Al día siguiente se sintieron, al verse, más a su gusto, y notando Bertin que se hacía agradable, empezó a contar detalles de su vida de artista, puso a la vista sus recuerdos con el ingenio y la fantasía peculiares en él.
Acostumbrado a las cualidades postizas de los literatos de salón, sorprendió a Any la cháchara un poco alocada de Oliverio, que decía las cosas con lisura e ironía, y contestó en el mismo tono con atrevido y fino gracejo.
En ocho días hizo la conquista de Oliverio con su buen humor, su franqueza y su naturalidad. El pintor olvidó sus prejuicios sobre las mujeres de la alta sociedad, y casi hubiese afirmado que eran las únicas que tenían encanto.
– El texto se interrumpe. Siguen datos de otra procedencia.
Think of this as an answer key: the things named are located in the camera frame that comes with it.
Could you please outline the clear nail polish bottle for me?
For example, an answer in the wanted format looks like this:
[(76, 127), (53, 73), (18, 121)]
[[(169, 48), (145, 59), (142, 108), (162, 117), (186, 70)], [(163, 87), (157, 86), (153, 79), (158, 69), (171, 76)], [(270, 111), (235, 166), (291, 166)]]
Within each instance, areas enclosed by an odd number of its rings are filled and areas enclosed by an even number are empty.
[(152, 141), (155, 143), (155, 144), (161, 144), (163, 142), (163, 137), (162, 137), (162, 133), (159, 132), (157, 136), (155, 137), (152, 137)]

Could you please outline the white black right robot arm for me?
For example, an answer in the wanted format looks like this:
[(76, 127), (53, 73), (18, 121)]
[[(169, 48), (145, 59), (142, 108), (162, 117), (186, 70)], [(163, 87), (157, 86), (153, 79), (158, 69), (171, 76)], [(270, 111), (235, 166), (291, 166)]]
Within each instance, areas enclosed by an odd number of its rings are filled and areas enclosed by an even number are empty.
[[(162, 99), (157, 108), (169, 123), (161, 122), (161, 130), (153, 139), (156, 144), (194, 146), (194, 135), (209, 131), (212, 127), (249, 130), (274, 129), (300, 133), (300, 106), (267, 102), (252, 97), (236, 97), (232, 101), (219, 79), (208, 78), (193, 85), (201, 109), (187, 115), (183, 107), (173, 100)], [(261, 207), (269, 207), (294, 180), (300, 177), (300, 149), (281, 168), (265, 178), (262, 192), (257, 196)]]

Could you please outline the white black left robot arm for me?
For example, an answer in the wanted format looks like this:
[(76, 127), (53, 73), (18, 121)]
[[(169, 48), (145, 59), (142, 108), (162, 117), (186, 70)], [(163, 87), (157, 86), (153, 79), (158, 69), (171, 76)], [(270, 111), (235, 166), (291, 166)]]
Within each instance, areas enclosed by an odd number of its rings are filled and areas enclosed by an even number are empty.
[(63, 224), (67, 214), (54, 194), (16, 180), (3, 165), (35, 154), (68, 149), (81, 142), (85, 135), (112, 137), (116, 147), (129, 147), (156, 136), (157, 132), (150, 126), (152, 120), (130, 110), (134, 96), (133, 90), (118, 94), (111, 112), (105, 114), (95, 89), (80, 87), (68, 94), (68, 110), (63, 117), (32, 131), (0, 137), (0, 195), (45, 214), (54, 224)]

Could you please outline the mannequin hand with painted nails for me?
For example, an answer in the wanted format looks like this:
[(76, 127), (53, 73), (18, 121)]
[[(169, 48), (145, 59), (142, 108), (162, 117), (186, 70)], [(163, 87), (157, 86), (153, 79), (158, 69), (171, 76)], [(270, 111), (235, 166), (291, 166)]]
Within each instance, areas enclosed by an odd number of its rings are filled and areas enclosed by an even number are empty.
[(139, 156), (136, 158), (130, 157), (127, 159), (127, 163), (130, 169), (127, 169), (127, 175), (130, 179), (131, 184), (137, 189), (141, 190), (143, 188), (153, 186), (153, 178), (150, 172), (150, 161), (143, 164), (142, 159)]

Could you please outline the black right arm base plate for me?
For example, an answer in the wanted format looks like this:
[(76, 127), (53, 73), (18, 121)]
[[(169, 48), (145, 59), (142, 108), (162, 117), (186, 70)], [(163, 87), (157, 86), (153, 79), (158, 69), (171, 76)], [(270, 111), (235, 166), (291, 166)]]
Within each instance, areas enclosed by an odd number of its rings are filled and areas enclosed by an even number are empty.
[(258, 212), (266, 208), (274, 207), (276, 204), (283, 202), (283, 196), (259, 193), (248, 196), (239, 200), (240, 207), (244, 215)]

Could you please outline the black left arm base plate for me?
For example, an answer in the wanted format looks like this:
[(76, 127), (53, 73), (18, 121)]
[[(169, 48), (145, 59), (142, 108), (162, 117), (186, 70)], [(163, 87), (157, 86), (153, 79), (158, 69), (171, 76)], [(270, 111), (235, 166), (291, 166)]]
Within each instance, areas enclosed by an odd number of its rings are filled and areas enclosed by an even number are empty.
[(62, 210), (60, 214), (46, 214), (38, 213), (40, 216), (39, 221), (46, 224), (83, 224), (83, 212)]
Mientras pintaba de pie delante del lienzo, avanzando o retrocediendo con posturas de combatiente, dejaba salir sus pensamientos internos como si siempre hubiese conocido a aquella mujer negra y rubia, hecha de sol y luto, que reía sentada ante él y que le respondía con tal animación que perdía la postura a cada momento.
Tan pronto se alejaba de ella Oliverio, cerrando los ojos e inclinándose para ver su modelo en conjunto, tan pronto se acercaba lo más posible para detallar los menores matices de su rostro y la expresión más fugitiva, como artista que sabe que en un rostro de mujer hay algo más que la apariencia visible, algo que es emanación de la belleza ideal, reflejo de un no sé qué desconocido, la gracia íntima y temible de cada una que la hace ser amada perdidamente por uno o por otro.
Una tarde fue la niña a colocarse delante del lienzo y dijo con sinceridad infantil:
—Es mamá, ¿verdad?
Oliverio la tomó en brazos para darle un beso, halagado por aquel sencillo tributo al parecido de su obra.
Otro día, cuando parecía más tranquila, se le oyó decir de pronto, con cierta tristeza:
—Me aburro, mamá.
Tanto conmovió a Oliverio aquella primera queja, que al día siguiente le hizo llevar al estudio un almacén de juguetes.
Asombrada Anita al verlos, pero contenta y reflexiva, los puso en orden con gran cuidado para tomarlos uno después de otro, según cambiase su deseo.
Desde el día del regalo, Anita se encariño con el pintor como se encariñan los niños, con la amistad pegadiza que los hace tan graciosos y adorables.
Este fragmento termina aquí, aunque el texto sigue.